This expression is validated experimentally in Casciari et al. (1992a, b) and takes into account the dependence of nutrient consumption on the local level of nutrient in the tissue. The two oxygen uptake parameters \(\gamma _0^t \) and \(\omega _\mathrm{crit}^\mathrm{ox} \) describe, respectively, the order of magnitude of oxygen uptake in the tumor and the oxygen mass fraction at which oxygen consumption is reduced by half. The functions G, H, and I are derived from phenomenological arguments and are selected to be similar to the available literature on the topic (Byrne and Preziosi 2003; Roose et al. 2007; Wise et al. 2008; Kim et al. 2011; Preziosi and Vitale 2011; Ambrosi et al. 2012; Sciumè et al. 2013b; Mpekris et al. 2015). In particular, the following set is assumed:

$$\begin{aligned}&G\left( {\omega ^\mathrm{ox}} \right) =\left\langle {\frac{\omega ^\mathrm{ox}-\omega _\mathrm{crit}^\mathrm{ox} }{\omega _\mathrm{env}^\mathrm{ox} -\omega _\mathrm{crit}^\mathrm{ox} }} \right\rangle _+ \end{aligned}$$
(22)
$$\begin{aligned}&H\left( {\hbox {t}_{\mathrm{eff}}^t } \right) =1-\delta _1 \frac{\left\langle \Sigma \right\rangle _+ }{\left\langle \Sigma \right\rangle _+ +\delta _2 } \end{aligned}$$
(23)
$$\begin{aligned}&I\left( {\omega ^\mathrm{ox}} \right) =\left\langle {\frac{\omega _\mathrm{crit}^\mathrm{ox} -\omega ^\mathrm{ox}}{\omega _\mathrm{env}^\mathrm{ox} -\omega _\mathrm{crit}^\mathrm{ox} }} \right\rangle _+; \end{aligned}$$
(24)

here, \(\omega _\mathrm{crit}^\mathrm{ox} \) is the oxygen threshold value below which cell growth is inhibited, the constant \(\omega _\mathrm{env}^\mathrm{nl} \) is the environmental mass fraction of oxygen, and the Macaulay brackets \(\left\langle \right\rangle _+ \) indicate the positive value of their argument. Since \(\omega ^\mathrm{ox}\) within the spheroid can only be equal or smaller than \(\omega _\mathrm{env}^\mathrm{ox} \), it follows that the brackets will return a number between one \((\omega ^\mathrm{ox}=\omega _\mathrm{env}^\mathrm{ox} )\) and zero \((\omega ^\mathrm{ox}<\omega _\mathrm{env}^\mathrm{ox} )\) (Sciumè et al. 2013b, 2014).
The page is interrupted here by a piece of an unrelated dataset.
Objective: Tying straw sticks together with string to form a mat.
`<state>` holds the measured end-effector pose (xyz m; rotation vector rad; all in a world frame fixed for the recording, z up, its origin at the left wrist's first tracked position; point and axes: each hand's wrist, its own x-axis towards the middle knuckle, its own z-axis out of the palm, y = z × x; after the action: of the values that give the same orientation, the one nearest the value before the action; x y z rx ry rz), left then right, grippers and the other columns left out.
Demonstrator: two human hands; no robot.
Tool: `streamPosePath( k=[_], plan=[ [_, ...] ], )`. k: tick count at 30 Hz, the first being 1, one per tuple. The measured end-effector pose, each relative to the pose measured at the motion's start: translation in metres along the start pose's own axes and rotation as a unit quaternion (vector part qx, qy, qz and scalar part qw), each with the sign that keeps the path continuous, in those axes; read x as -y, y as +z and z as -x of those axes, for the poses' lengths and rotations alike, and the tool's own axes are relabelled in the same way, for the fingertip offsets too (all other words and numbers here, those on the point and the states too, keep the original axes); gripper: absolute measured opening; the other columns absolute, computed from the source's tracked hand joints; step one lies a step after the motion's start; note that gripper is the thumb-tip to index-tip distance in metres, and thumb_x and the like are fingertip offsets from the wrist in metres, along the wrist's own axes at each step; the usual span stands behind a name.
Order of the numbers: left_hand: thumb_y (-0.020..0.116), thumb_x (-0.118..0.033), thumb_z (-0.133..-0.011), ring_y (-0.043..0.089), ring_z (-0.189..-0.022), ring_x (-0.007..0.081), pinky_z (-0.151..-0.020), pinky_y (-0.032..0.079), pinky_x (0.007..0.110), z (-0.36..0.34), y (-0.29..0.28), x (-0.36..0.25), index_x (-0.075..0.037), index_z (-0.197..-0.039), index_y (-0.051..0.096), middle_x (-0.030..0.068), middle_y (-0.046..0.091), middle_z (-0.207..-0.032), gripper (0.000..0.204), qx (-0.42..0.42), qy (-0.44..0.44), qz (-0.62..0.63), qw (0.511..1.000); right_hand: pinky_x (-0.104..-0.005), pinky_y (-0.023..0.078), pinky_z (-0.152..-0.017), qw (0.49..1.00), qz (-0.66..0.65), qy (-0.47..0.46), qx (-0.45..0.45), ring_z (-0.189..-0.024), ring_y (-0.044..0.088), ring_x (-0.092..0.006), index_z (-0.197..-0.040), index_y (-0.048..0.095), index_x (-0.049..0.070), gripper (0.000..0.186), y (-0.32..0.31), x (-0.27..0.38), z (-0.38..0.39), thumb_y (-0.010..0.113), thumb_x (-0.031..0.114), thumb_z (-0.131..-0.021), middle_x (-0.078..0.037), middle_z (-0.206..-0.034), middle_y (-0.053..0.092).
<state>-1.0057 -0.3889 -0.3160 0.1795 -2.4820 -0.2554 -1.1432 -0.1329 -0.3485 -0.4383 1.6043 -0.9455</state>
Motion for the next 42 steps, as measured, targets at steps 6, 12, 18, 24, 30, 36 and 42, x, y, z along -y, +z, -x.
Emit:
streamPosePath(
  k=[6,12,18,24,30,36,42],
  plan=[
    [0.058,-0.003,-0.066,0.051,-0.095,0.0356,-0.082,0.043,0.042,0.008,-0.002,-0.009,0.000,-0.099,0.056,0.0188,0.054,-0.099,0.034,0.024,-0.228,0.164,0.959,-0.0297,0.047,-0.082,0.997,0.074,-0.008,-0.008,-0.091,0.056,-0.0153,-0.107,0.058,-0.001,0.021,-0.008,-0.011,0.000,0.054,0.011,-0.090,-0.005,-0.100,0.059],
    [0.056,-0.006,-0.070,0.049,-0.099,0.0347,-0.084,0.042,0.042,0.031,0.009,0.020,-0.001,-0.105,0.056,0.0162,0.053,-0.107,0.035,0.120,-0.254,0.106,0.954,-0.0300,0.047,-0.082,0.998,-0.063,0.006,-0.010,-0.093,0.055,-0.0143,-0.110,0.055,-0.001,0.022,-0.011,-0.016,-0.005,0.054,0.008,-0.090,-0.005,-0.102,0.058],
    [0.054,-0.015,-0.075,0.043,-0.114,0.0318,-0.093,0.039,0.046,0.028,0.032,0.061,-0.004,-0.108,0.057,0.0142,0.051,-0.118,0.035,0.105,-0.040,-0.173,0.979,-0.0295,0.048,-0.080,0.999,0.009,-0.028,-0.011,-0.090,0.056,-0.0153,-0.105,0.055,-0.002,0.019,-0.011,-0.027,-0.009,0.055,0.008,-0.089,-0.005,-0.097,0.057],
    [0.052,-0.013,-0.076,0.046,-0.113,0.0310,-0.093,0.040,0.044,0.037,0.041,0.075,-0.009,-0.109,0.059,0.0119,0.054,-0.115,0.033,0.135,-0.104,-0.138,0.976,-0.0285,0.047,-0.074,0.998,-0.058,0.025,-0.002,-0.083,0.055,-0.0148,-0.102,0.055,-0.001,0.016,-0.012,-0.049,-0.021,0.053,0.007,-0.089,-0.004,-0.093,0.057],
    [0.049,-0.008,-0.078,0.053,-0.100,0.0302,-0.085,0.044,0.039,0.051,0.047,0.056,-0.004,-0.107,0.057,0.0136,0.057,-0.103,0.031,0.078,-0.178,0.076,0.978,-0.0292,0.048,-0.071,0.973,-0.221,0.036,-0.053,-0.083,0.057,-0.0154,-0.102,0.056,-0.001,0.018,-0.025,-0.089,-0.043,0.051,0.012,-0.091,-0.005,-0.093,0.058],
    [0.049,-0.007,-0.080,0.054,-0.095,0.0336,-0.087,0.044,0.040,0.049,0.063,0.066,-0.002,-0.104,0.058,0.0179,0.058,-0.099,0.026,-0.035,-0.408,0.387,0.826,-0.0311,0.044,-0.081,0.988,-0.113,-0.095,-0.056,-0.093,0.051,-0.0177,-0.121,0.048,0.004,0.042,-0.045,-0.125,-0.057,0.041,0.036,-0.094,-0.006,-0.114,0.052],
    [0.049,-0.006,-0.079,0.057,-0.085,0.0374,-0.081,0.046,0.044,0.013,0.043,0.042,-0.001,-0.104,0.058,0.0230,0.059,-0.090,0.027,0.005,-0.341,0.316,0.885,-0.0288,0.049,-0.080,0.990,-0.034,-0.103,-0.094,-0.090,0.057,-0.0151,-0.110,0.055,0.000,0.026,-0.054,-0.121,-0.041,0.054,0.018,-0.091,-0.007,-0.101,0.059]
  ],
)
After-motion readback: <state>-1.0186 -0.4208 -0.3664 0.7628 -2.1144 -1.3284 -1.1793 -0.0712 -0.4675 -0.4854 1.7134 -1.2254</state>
The constants \(\delta _1 \) and \(\delta _2 \) (with \(\delta _1 <1\)) account for the action of mechanical stress on cell proliferation, modeling the inhibitory effect of compression on tumor cell duplication (Helmlinger et al. 1997; Cheng et al. 2009; Montel et al. 2012). Note that the expression for H is different from the usual forms assumed in the literature. However, as it will be shown in the next sections, this relation is able to better describe the experimental results.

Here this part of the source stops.